I hope that we have developed a position in the marketplace where we are providing open access and services that make a lot of sense to smaller challenger banks, foreign banks and specifically the FinTech market.

I think that what we are trying to facilitate is change, transparency and competition – if we manage to do that and deliver that well, and we maintain and deliver exceptional customer service, then we should be a much larger business come 2022.

What makes you different to the other four clearing banks? Why would customers choose to use your services rather than theirs?

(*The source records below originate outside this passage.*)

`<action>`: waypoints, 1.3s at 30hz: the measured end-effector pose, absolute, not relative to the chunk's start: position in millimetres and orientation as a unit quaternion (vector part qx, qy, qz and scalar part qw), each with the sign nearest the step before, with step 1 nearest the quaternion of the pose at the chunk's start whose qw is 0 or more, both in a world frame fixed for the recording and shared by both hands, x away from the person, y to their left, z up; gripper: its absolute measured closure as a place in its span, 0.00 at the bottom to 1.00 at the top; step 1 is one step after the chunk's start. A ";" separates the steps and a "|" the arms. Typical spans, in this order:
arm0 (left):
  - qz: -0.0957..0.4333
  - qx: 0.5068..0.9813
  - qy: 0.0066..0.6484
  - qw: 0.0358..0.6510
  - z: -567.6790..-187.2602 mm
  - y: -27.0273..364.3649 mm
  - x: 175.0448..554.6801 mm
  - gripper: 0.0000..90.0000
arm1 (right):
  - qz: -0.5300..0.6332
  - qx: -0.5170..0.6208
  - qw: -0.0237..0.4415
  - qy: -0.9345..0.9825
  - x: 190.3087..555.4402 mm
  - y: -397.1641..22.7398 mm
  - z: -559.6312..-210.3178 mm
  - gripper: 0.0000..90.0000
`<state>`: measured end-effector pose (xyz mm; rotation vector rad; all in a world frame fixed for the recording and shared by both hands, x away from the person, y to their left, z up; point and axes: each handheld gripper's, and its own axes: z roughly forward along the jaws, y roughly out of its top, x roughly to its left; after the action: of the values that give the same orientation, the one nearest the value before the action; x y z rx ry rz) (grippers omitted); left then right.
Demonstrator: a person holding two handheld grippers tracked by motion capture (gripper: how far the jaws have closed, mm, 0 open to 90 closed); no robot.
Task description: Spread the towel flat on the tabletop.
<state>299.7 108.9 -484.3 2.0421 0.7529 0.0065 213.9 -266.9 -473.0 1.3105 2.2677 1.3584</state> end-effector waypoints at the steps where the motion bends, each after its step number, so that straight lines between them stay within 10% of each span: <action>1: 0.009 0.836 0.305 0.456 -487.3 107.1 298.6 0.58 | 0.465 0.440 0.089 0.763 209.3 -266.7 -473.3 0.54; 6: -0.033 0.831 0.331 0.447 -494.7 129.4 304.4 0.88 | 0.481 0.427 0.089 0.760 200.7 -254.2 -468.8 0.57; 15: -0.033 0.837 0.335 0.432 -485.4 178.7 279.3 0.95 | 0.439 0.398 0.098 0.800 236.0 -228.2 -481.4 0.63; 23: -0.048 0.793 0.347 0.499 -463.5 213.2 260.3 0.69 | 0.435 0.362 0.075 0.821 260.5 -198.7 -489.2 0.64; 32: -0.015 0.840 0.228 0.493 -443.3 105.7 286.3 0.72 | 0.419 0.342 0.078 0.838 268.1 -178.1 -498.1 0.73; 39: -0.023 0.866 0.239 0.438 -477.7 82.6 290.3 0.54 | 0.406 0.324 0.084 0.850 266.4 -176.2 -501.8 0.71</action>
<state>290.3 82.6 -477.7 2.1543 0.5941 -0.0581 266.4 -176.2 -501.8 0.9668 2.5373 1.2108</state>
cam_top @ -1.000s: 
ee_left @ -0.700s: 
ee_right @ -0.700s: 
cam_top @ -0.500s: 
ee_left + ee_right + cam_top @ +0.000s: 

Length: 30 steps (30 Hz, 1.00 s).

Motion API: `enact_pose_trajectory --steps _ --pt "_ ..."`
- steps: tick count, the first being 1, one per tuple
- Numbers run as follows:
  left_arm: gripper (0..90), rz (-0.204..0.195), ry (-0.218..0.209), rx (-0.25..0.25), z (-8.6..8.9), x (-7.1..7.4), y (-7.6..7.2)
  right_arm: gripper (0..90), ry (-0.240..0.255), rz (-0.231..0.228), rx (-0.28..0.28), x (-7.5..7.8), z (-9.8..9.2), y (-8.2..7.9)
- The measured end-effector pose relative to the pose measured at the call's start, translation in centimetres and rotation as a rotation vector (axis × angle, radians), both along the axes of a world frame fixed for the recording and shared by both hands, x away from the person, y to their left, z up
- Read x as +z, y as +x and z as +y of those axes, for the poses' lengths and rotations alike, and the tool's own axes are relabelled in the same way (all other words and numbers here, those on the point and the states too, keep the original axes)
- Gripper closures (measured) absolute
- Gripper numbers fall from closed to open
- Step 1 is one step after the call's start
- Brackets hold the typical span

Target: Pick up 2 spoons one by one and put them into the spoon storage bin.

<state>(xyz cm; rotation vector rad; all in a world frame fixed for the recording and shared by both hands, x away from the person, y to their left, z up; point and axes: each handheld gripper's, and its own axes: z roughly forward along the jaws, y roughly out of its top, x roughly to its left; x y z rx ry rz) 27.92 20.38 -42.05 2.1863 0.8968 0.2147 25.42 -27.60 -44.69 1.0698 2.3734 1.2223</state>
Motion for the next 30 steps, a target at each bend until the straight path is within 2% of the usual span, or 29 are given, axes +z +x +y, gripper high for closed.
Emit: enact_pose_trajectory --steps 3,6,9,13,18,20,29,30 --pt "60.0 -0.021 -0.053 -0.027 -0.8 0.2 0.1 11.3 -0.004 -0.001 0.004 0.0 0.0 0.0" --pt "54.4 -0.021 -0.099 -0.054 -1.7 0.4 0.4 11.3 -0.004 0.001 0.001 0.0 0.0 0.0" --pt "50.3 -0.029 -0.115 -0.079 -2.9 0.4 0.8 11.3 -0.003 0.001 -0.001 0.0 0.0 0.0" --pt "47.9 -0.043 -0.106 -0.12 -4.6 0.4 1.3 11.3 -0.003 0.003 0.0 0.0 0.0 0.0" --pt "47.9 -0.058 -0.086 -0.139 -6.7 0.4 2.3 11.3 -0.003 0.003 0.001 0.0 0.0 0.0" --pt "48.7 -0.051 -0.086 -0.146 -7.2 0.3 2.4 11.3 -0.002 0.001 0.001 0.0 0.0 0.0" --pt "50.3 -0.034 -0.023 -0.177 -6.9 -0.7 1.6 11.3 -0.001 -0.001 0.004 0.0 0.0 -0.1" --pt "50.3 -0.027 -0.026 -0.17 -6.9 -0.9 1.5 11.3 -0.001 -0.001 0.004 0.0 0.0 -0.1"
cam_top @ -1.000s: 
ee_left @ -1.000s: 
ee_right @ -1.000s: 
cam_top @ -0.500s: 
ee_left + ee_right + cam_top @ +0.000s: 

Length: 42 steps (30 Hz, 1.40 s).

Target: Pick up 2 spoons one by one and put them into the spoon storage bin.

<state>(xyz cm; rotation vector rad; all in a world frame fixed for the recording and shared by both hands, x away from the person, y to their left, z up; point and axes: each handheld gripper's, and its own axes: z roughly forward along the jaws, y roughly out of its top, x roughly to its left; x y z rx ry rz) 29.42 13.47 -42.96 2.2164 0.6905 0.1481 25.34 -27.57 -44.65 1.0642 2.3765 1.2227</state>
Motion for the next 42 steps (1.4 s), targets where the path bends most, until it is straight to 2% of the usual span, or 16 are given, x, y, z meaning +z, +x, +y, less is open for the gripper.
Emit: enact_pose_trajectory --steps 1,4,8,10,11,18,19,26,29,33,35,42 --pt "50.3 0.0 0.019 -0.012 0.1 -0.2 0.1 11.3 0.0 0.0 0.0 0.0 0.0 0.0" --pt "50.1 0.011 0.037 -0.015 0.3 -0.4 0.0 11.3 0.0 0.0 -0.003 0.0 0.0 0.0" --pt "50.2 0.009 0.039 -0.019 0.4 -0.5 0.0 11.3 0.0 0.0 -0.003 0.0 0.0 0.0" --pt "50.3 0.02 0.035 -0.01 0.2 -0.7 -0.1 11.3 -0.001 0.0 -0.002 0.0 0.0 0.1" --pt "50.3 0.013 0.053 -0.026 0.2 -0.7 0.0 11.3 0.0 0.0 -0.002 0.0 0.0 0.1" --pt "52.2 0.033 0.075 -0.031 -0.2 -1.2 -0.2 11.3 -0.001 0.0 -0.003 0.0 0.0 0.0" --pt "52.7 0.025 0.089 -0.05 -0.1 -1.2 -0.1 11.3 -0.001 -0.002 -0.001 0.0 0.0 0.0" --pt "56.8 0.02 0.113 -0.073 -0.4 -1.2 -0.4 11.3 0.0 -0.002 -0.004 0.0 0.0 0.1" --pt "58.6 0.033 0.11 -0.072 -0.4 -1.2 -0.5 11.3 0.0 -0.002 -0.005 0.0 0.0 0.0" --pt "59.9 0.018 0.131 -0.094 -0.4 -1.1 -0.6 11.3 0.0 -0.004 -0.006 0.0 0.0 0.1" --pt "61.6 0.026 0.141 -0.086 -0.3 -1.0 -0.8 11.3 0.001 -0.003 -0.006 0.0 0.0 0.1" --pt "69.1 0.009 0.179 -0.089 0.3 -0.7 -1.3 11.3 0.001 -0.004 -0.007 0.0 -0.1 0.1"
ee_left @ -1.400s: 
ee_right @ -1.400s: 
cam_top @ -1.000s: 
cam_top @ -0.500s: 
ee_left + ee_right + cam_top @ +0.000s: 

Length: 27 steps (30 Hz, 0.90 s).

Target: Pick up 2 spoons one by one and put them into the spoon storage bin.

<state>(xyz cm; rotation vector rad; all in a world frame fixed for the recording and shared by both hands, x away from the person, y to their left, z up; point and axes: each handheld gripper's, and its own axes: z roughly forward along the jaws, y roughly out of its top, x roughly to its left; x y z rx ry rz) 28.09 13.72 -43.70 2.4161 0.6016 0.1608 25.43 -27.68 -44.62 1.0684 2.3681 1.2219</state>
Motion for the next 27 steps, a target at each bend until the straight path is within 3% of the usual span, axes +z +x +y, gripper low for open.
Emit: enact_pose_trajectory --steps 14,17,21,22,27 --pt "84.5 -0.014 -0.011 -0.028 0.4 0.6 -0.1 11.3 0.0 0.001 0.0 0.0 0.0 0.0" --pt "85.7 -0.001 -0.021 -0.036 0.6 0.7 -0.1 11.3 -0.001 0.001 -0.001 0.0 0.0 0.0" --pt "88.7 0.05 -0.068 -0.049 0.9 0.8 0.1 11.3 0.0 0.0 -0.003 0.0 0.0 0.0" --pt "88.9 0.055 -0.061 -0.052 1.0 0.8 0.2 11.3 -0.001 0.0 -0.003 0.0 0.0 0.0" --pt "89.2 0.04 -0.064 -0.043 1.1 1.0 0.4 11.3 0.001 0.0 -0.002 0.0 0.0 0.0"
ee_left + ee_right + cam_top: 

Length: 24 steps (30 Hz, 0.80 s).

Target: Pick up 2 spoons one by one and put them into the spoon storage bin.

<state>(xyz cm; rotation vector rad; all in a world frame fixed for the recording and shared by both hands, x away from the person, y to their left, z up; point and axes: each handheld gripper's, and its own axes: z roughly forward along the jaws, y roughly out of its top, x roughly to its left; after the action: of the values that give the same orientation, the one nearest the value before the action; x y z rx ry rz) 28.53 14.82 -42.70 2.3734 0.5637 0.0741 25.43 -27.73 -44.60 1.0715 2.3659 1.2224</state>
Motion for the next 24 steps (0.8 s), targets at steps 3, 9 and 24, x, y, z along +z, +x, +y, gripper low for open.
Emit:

There has been no grand plan to create the position that we are in now – it’s a position of circumstance. We have come at this from a different point of view, we have come at this by saying that we need the financial bank piece but we also need the technology piece as well – and the other banks do not have that.

ClearBank has been very focused and specialised in what we provide. We are providing payments services to regulated institutions, financial services companies and FinTechs via two access routes only – either through our core banking platform or via our ISO 20022 interface. That’s all we are doing and we want to do that really well.

I think you will see a lot of legislation that kicks in in 2019, ring-fencing the retail banks to focus on their core activities to avoid the challenges that we faced in the global financial crisis. I think you will see the other banks focusing on becoming specialist in key areas, which will not compete with us and we will not compete with them, resulting in a highly complementary market.